TASK PROMPT ->
Retype each line below precisely.

SOURCE MATERIAL ->
***
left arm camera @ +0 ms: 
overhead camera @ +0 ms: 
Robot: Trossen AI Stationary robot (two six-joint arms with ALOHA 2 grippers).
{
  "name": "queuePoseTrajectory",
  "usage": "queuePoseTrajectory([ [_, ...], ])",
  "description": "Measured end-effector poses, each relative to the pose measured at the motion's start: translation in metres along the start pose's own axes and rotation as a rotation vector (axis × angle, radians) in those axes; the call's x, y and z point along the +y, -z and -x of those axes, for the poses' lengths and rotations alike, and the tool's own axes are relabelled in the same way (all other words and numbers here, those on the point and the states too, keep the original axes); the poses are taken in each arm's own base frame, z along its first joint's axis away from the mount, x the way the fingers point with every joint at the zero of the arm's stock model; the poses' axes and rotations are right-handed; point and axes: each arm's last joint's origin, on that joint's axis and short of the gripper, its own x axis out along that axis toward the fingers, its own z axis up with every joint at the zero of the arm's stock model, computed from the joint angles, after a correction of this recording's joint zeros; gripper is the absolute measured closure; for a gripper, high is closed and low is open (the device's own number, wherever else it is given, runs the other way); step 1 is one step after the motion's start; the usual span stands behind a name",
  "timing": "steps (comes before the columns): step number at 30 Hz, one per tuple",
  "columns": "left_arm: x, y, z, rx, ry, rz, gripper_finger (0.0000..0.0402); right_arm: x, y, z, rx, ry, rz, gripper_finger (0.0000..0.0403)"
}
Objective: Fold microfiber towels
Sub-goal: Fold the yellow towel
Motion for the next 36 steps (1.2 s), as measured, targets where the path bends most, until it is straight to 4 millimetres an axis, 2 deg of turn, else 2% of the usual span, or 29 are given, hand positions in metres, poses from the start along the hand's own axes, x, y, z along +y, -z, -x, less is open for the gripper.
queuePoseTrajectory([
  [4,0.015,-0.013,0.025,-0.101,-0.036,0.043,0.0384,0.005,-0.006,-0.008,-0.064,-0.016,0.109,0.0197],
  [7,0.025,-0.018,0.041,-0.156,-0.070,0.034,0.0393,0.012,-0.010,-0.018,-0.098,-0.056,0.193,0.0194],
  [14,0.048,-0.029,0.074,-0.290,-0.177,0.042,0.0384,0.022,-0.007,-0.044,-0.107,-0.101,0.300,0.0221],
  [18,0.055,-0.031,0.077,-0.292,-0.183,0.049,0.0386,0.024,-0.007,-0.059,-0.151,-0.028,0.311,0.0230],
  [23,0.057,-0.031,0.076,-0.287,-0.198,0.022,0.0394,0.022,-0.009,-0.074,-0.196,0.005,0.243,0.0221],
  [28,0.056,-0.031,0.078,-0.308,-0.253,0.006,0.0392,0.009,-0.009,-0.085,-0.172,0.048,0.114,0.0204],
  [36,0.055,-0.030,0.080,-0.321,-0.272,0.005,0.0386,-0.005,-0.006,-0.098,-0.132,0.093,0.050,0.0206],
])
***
ANSWER ->
left arm camera @ +0 ms: 
overhead camera @ +0 ms: 
Robot: Trossen AI Stationary robot (two six-joint arms with ALOHA 2 grippers).
{
  "name": "queuePoseTrajectory",
  "usage": "queuePoseTrajectory([ [_, ...], ])",
  "description": "Measured end-effector poses, each relative to the pose measured at the motion's start: translation in metres along the start pose's own axes and rotation as a rotation vector (axis × angle, radians) in those axes; the call's x, y and z point along the +y, -z and -x of those axes, for the poses' lengths and rotations alike, and the tool's own axes are relabelled in the same way (all other words and numbers here, those on the point and the states too, keep the original axes); the poses are taken in each arm's own base frame, z along its first joint's axis away from the mount, x the way the fingers point with every joint at the zero of the arm's stock model; the poses' axes and rotations are right-handed; point and axes: each arm's last joint's origin, on that joint's axis and short of the gripper, its own x axis out along that axis toward the fingers, its own z axis up with every joint at the zero of the arm's stock model, computed from the joint angles, after a correction of this recording's joint zeros; gripper is the absolute measured closure; for a gripper, high is closed and low is open (the device's own number, wherever else it is given, runs the other way); step 1 is one step after the motion's start; the usual span stands behind a name",
  "timing": "steps (comes before the columns): step number at 30 Hz, one per tuple",
  "columns": "left_arm: x, y, z, rx, ry, rz, gripper_finger (0.0000..0.0402); right_arm: x, y, z, rx, ry, rz, gripper_finger (0.0000..0.0403)"
}
Objective: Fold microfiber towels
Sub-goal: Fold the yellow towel
Motion for the next 36 steps (1.2 s), as measured, targets where the path bends most, until it is straight to 4 millimetres an axis, 2 deg of turn, else 2% of the usual span, or 29 are given, hand positions in metres, poses from the start along the hand's own axes, x, y, z along +y, -z, -x, less is open for the gripper.
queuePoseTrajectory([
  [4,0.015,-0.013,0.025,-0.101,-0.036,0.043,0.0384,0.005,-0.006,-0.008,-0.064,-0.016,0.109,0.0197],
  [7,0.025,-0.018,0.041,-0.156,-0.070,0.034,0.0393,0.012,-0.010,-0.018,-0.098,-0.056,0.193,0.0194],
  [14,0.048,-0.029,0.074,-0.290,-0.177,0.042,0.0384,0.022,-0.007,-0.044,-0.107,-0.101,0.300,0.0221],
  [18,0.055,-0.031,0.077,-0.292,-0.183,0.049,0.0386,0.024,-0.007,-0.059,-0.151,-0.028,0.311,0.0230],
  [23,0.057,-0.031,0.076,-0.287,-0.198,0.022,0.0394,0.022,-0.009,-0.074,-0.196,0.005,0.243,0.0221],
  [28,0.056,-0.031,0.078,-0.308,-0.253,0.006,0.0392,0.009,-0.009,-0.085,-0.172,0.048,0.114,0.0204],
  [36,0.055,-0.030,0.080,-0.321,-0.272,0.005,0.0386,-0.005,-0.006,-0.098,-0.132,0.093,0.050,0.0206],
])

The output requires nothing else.